There are over 50 students on a list waiting to meet with a mental health counselor. There are two mental health counselors at San Marin from Bay Area Community Resources, and only one is on campus on any given day. We also have one school nurse who is on campus part-time.
I was having a panic attack last semester, and I went to the office, because I didn’t know what was happening to me, and there was no nurse. One of the office staff yelled at me for being out of class, and then I paced for about another hour with no one watching me. After that point, I wanted to see a mental health counselor so that, maybe, I would never have to go through that again. But two counselors simply cannot handle the cases of so many students.
I went in to talk to a counselor a few times, and we set up a schedule so that I could go see her weekly, but as the weeks went by, I stopped getting passes. I haven’t seen her in over two months. That’s okay with me, because I know there are other students who need attention much more than I do, but that should not be what happens to people who ask for help.
Philosophy and English teacher Wesley Swedlow learned more about the system as he tried to refer students to gain mental health support.

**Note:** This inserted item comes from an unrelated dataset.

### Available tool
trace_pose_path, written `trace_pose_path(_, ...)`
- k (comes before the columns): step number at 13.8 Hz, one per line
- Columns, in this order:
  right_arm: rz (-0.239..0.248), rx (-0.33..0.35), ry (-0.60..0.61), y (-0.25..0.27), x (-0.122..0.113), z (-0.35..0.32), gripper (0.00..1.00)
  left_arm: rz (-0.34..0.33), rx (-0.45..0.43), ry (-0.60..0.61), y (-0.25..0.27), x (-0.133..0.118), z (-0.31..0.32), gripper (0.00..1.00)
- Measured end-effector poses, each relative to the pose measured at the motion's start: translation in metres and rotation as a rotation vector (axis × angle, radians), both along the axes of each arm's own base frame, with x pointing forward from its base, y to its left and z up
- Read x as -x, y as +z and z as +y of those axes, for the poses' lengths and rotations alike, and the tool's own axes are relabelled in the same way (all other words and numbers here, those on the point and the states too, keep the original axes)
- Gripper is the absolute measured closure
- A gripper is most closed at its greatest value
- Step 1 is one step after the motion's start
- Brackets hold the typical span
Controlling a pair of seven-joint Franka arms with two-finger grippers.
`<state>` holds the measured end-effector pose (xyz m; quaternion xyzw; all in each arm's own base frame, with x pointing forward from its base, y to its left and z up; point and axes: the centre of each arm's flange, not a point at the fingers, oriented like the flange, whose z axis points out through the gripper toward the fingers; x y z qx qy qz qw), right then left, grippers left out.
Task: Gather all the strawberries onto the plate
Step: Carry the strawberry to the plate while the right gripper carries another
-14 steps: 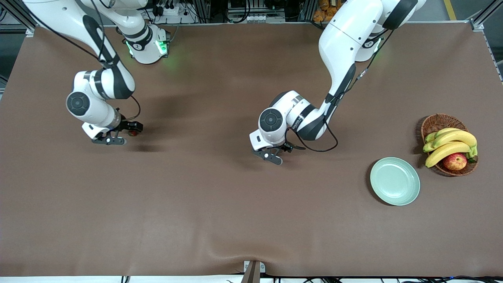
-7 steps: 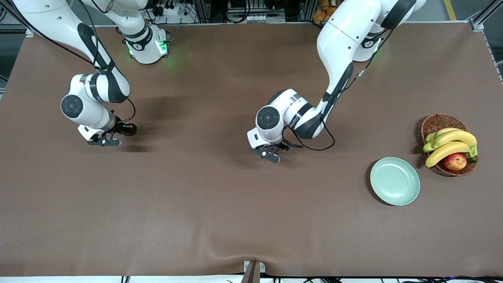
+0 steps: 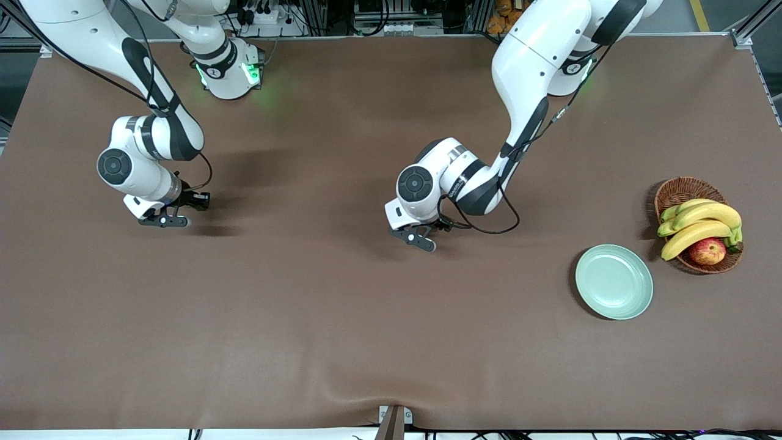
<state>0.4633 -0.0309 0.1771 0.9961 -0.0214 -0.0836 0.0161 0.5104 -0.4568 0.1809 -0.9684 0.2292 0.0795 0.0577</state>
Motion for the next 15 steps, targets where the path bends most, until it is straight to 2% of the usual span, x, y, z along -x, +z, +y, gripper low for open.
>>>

Those in the worst condition go first, like in hospitals.
“Two ways to be put up on the list are that you either have a very dire condition or somebody, like me, advocates for you,” Swedlow said. “I’ve pushed for some people to be put up on the list.”
Students can either self-advocate for counseling, like I did, or be referred by their academic counselor or a teacher. You either fight to get support or have someone fight for you, and I don’t think that’s a good system. There should be enough mental health counselors to help all the students at this school, and there simply aren’t.
“[The counselors are] usually part-time, and they come and go,” Swedlow said. “I knew a student who was seeing one, and now she stopped showing up, and we don’t know why. But that’s how the system works.”
The American School Counselor Association recommends a ratio of 1 counselor per 250 students. At our school, with more than 1,000 students, there should be two more counselors to meet that minimum. According to Principal Mark Sims, the NUSD contract stipulates a ratio of 1 counselor to 350 students. I’m no math-whiz, but I think those numbers only work out if we count academic counselors, and I’ve certainly never had a heart-to-heart with mine. Our conversations typically go, “You’re on track to graduate,” and then I go back to class.
Of course, I wish there weren’t so many students who find themselves in need of mental health support. There are certainly ways San Marin could reduce the number of students who need help. Sims said San Marin could improve “mental health education in the classroom by providing teens with preventative strategies, coping skills, and early identification of risk factors and counseling and mental health resources in their local community.”
While I agree prevention is important, I think we need to meet students where they are. If we have students waiting on a list to see a counselor, we should have a counselor to see them.